__WORK REQUEST__: Return the lines of the data below starting at the one holding "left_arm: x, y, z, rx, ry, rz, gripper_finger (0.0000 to" and ending at the one holding "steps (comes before", word for word, leaving every picture out.

__INPUT RECORDS__:

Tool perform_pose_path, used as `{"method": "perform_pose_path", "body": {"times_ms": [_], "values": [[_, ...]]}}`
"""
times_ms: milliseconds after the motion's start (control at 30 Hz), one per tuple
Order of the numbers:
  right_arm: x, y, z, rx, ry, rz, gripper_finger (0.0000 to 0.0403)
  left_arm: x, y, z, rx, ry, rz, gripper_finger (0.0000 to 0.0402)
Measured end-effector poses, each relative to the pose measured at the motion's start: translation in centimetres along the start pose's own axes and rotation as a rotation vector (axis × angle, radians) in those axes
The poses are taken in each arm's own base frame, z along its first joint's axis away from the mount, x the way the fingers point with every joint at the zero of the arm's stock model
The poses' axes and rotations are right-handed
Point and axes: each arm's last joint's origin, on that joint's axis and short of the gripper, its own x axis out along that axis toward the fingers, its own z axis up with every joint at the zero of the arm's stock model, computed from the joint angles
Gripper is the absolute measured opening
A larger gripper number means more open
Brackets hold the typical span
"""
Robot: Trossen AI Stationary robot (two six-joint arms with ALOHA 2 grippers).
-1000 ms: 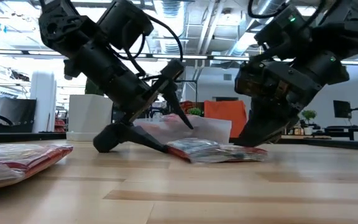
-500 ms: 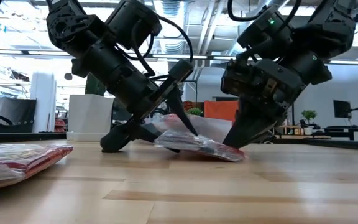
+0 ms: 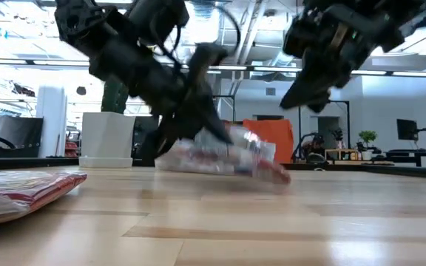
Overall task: Sort popcorn bags into baskets
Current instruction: Put the red popcorn bag into the transparent bin
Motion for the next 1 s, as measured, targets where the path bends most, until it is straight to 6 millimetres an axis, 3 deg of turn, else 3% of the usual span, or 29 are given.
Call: {"method": "perform_pose_path", "body": {"times_ms": [267,433,567,767,900,1000], "values": [[-4.7,0.2,0.7,0.004,-0.057,-0.042,0.0063,-3.9,-5.2,3.7,0.435,-0.069,-0.117,0.0004],[-5.5,0.1,0.7,0.003,-0.071,-0.099,0.0063,-7.2,-7.7,7.1,0.956,-0.172,0.006,0.001],[-5.6,0.0,0.7,0.012,-0.086,-0.132,0.0063,-8.9,-8.9,9.9,1.414,-0.285,0.22,0.0022],[-5.6,-0.7,0.8,0.06,-0.093,-0.188,0.0063,-9.5,-6.4,13.5,1.949,-0.155,0.531,0.0031],[-5.6,-1.1,0.9,0.092,-0.098,-0.21,0.0063,-10.1,-3.7,15.6,2.097,0.022,0.634,0.0009],[-5.6,-1.5,1.0,0.122,-0.106,-0.223,0.0063,-10.7,-1.9,17.3,2.139,0.05,0.645,0.0008]]}}
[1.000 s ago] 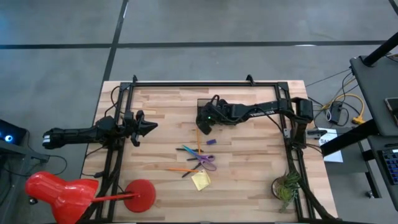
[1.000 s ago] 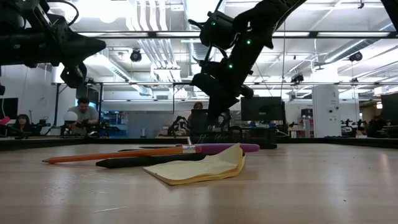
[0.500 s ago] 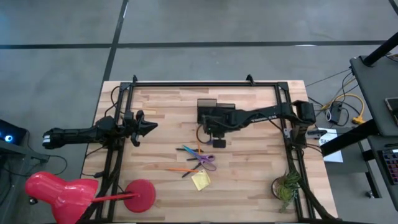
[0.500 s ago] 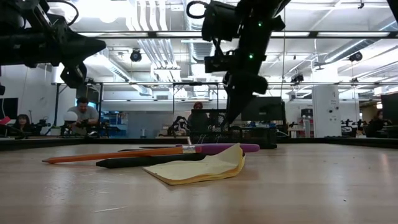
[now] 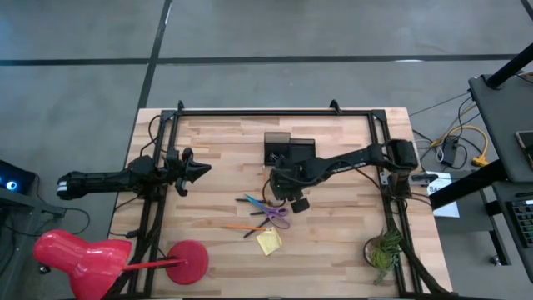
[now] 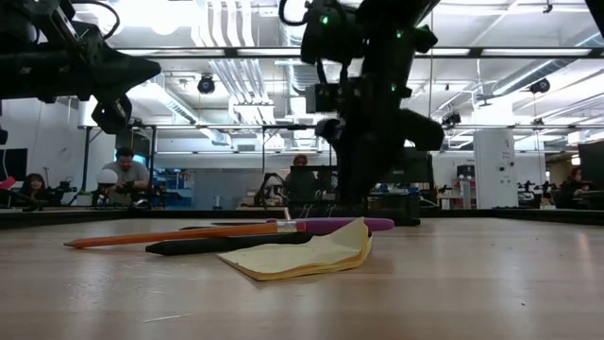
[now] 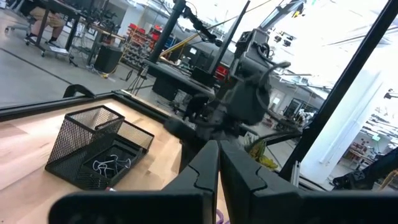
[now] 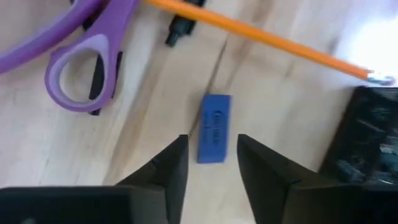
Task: Pick and place office supplies into organizer
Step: Put the blue eraser into the desk organizer
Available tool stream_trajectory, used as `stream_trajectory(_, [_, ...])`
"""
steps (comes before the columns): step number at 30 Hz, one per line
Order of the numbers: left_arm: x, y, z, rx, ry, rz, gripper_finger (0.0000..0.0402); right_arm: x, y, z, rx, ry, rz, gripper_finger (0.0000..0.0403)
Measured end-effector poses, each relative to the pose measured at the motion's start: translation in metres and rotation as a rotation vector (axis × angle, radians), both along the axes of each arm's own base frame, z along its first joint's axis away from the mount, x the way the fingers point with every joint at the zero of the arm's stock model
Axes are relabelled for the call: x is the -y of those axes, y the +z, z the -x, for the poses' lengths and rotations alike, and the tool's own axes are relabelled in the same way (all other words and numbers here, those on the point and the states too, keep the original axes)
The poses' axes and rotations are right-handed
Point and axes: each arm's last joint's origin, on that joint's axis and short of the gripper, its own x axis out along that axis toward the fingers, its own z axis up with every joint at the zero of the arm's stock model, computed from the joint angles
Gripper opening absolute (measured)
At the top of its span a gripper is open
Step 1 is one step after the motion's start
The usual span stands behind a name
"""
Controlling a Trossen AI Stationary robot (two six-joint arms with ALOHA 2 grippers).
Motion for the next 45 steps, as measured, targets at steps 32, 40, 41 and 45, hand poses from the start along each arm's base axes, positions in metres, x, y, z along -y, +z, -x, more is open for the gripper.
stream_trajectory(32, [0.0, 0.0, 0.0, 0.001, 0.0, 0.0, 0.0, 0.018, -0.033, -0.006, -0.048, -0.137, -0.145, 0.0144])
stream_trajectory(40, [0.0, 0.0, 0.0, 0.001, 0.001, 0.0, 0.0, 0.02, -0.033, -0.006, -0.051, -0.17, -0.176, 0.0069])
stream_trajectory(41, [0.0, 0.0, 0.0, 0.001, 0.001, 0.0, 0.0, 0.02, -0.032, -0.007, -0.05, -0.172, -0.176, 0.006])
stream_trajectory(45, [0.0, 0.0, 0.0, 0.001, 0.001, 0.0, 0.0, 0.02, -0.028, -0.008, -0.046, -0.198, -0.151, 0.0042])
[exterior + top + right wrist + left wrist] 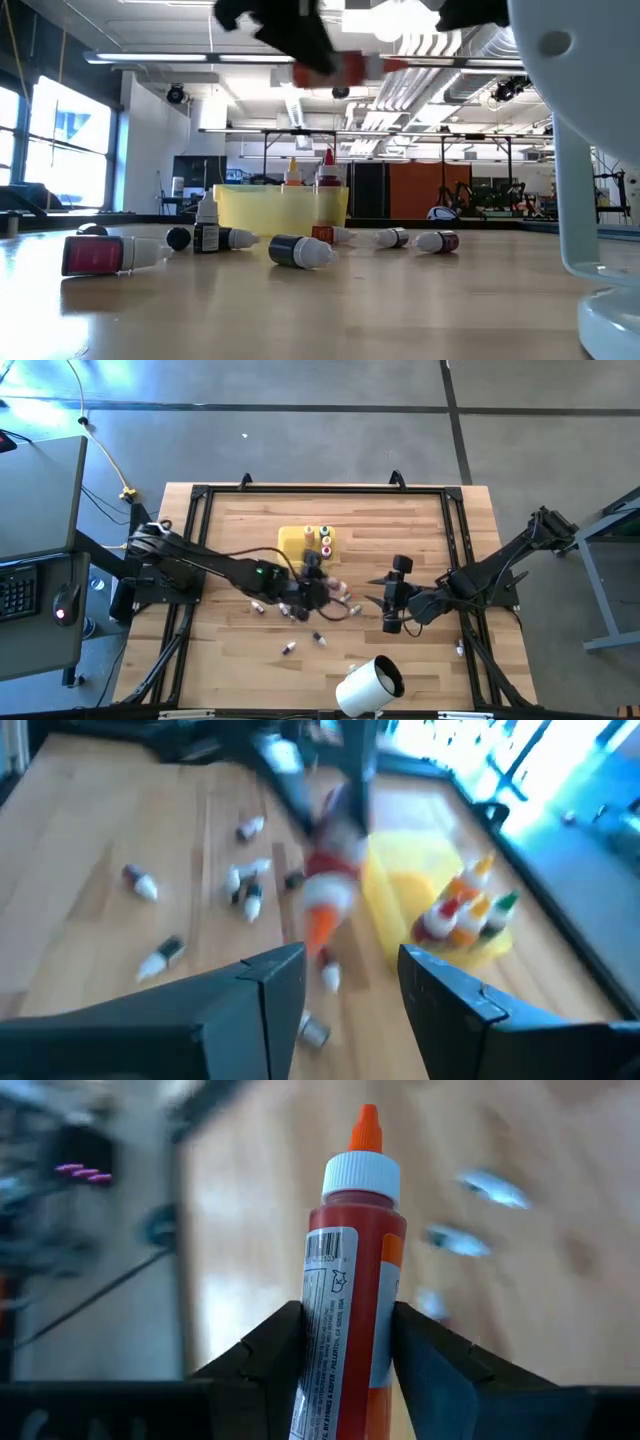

__EXERCISE OUTPUT__:
  left_arm: x, y, z, rx, ry, rz, gripper_finger (0.0000 to 0.0402)
Measured end-effector poses, each relative to the pose measured at the motion's start: translation in centimetres along the start pose's own axes and rotation as a rotation vector (axis × angle, radians) in those axes
The poses are taken in each arm's own base frame, z along its first joint's axis away from the mount, x the way the fingers point with every joint at the zero of the arm's stock model
The poses' axes and rotations are right-handed
Point and axes: each arm's last joint's origin, on that joint's axis and short of the gripper, its own x axis out along that axis toward the fingers, its own z axis up with every joint at the zero of the arm's stock model, computed from the joint angles
Gripper is the absolute measured opening
A larger gripper number means more open
Brackets hold the typical span
"""
Robot: Trossen AI Stationary robot (two six-joint arms with ALOHA 2 grippers).
-1000 ms: 
-500 ms: 
+0 ms: 
Overall task: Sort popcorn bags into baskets
Current instruction: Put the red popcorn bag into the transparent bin
Motion for the next 1 s, as measured, targets where the path bends most, until it is straight to 6 millimetres an axis, 3 deg of turn, else 3% of the usual span, or 29 are given.
Call: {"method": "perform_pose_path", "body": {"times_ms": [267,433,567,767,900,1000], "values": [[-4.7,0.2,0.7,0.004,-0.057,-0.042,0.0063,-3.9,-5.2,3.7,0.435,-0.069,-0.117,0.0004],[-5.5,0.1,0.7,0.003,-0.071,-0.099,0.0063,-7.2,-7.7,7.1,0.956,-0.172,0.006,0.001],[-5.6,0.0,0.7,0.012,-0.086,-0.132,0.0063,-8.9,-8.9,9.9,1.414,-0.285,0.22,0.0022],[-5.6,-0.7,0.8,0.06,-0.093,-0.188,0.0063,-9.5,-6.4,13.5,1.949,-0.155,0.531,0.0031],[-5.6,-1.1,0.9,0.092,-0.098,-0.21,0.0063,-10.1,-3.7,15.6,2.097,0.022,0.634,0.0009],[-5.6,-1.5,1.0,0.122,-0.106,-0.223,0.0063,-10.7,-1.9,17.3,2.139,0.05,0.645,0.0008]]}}
[1.000 s ago] 
[1.000 s ago] 
[0.500 s ago] 
[0.500 s ago] 
[now] 
[now] 
[now] 
[now] 
Task: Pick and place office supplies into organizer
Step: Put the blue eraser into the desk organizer
Available tool stream_trajectory, used as `stream_trajectory(_, [_, ...])`
"""
steps (comes before the columns): step number at 30 Hz, one per line

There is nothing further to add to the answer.